» WHAT NEEDS TO BE DONE:
Of the lines below, report only those that contain "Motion".

[Collected data]
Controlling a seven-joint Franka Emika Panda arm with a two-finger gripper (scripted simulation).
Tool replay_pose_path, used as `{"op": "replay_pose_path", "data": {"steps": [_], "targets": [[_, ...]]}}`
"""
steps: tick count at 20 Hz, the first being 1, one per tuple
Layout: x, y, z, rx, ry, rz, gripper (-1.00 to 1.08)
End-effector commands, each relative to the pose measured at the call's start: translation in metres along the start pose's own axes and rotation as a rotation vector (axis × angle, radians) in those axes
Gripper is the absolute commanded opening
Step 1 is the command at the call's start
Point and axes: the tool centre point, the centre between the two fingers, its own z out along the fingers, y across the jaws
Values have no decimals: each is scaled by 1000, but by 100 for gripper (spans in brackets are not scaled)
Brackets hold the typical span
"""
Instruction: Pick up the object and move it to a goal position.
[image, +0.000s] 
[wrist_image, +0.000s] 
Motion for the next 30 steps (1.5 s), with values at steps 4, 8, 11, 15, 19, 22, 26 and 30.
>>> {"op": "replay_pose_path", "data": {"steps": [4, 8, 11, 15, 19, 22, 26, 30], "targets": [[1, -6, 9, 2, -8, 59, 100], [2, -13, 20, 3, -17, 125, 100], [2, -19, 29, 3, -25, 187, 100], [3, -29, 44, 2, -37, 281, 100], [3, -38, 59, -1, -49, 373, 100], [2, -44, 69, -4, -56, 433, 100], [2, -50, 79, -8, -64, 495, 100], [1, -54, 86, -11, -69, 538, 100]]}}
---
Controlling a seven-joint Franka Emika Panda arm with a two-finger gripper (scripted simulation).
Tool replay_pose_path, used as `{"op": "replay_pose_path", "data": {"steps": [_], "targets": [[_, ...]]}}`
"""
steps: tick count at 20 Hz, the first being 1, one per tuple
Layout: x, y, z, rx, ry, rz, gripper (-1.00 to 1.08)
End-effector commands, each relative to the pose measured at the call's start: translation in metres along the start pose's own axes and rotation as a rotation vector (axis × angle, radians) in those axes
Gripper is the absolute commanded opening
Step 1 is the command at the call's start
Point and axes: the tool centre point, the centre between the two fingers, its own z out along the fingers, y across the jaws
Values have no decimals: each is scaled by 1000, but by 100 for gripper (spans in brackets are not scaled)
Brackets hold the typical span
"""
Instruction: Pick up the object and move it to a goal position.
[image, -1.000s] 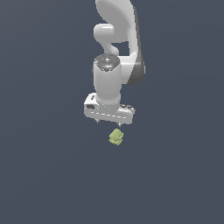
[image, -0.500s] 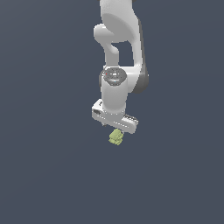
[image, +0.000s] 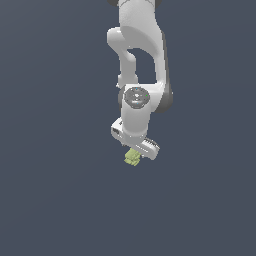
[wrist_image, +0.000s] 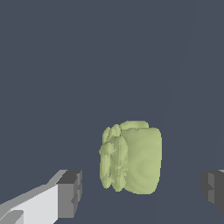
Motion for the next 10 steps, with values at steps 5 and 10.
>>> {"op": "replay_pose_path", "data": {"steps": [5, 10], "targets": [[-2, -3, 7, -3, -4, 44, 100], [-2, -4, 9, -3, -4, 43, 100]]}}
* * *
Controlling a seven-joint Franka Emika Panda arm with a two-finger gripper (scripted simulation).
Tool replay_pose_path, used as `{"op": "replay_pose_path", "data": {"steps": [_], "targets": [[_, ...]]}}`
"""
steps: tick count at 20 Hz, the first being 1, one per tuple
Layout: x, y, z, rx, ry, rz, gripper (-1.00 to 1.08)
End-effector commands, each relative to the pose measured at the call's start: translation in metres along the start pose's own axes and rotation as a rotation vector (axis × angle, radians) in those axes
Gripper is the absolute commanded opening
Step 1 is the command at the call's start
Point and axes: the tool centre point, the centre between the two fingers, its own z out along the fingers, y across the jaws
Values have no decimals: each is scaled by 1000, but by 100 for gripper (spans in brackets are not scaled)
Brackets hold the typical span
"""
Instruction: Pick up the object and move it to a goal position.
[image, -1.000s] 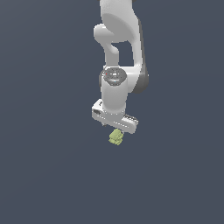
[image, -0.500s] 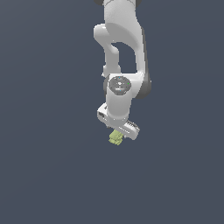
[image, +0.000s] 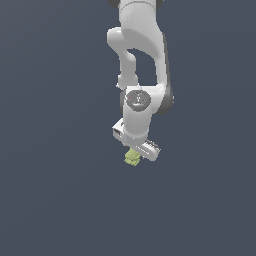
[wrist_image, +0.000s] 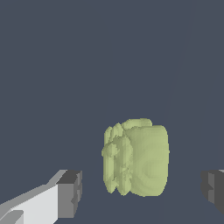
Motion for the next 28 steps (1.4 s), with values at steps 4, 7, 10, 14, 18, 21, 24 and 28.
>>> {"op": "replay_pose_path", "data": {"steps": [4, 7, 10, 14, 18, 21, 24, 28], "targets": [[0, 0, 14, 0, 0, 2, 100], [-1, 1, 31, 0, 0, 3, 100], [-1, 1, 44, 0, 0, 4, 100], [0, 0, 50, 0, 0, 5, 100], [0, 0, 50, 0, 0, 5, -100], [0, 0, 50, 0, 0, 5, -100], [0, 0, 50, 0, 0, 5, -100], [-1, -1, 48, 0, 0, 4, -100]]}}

» SOLUTION BELOW:
Motion for the next 30 steps (1.5 s), with values at steps 4, 8, 11, 15, 19, 22, 26 and 30.
Motion for the next 10 steps, with values at steps 5 and 10.
Motion for the next 28 steps (1.4 s), with values at steps 4, 7, 10, 14, 18, 21, 24 and 28.

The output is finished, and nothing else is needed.